A stacked LSTM for atrial fibrillation prediction based on multivariate ECGs

Le Sun1,2, Yukang Wang1,2, Jinyuan He3

  • 11Engineering Research Center of Digital Forensics, Ministry of Education, Nanjing University of Information Science & Technology, Nanjing, China.

Insights

This study introduces SLAP, a novel recurrent neural network (RNN) using stacked LSTMs for predicting atrial fibrillation (AF) from ECGs.
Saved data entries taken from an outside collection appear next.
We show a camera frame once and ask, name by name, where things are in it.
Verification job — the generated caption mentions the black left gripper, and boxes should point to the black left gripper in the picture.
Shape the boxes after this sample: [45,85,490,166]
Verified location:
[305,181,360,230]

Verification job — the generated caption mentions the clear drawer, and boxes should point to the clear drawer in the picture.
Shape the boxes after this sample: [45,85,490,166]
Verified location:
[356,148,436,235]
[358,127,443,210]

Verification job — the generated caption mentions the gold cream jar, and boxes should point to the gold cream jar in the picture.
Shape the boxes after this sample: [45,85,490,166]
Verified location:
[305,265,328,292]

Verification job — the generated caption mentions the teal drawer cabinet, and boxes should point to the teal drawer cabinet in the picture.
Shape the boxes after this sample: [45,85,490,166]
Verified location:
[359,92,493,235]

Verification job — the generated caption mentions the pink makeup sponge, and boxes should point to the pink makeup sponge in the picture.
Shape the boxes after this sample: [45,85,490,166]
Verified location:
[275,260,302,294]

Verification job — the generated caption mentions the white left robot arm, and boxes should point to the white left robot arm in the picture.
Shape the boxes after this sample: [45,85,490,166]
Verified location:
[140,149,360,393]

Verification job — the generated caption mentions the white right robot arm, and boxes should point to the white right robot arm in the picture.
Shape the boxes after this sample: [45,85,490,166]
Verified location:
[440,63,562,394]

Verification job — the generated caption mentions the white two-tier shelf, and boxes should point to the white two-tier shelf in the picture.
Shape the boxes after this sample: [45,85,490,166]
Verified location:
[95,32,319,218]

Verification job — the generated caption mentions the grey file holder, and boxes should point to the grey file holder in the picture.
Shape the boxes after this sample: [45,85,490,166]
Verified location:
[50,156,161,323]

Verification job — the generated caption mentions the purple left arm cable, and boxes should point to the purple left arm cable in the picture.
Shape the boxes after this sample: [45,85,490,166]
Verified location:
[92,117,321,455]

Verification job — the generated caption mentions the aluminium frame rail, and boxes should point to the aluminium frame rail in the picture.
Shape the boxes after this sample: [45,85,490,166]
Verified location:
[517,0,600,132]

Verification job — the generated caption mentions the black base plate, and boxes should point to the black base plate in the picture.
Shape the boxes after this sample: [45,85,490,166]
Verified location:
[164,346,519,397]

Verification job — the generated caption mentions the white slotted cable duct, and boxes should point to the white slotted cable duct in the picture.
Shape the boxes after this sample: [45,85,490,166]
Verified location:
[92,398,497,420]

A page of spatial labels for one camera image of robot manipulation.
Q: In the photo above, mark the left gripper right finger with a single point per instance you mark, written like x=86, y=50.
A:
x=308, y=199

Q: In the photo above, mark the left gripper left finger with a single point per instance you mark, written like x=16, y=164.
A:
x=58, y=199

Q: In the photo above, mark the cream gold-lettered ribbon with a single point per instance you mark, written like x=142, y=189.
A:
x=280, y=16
SLAP achieves 92% accuracy in AF prediction, outperforming existing methods.

Area of Science:

  • Biomedical Engineering
  • Cardiology
  • Artificial Intelligence in Medicine

Background:

  • Atrial fibrillation (AF) is a common arrhythmia increasing stroke and heart failure risk.
  • Electrocardiography (ECG) is crucial for monitoring heart conditions.
  • Accurate AF prediction from ECGs can improve patient outcomes.

Purpose of the Study:

  • To develop and evaluate a novel model for predicting atrial fibrillation (AF) using ECG data.
  • To address the gap in research focusing on AF prediction rather than just detection.
  • To improve the accuracy and effectiveness of AF prediction systems.

Main Methods:

  • Development of a recurrent neural network (RNN) named SLAP, utilizing stacked Long Short-Term Memory (LSTM) layers.
  • Implementation of techniques to mitigate gradient explosion and vanishing gradient problems inherent in standard RNNs.
  • Comprehensive experimental validation using two publicly available ECG datasets.

Main Results:

  • The SLAP model achieved 92% accuracy in predicting atrial fibrillation.
  • The model demonstrated a 92% f-score for AF prediction.
  • Performance results surpassed those of existing state-of-the-art AF detection architectures, including standard RNN and LSTM models.

Conclusions:

  • The developed SLAP model, based on stacked LSTMs, shows significant promise for accurate AF prediction.
  • SLAP offers an effective approach to overcome limitations of traditional RNNs in learning complex temporal features.
  • The high accuracy and f-score indicate SLAP's potential to enhance patient monitoring and management for AF.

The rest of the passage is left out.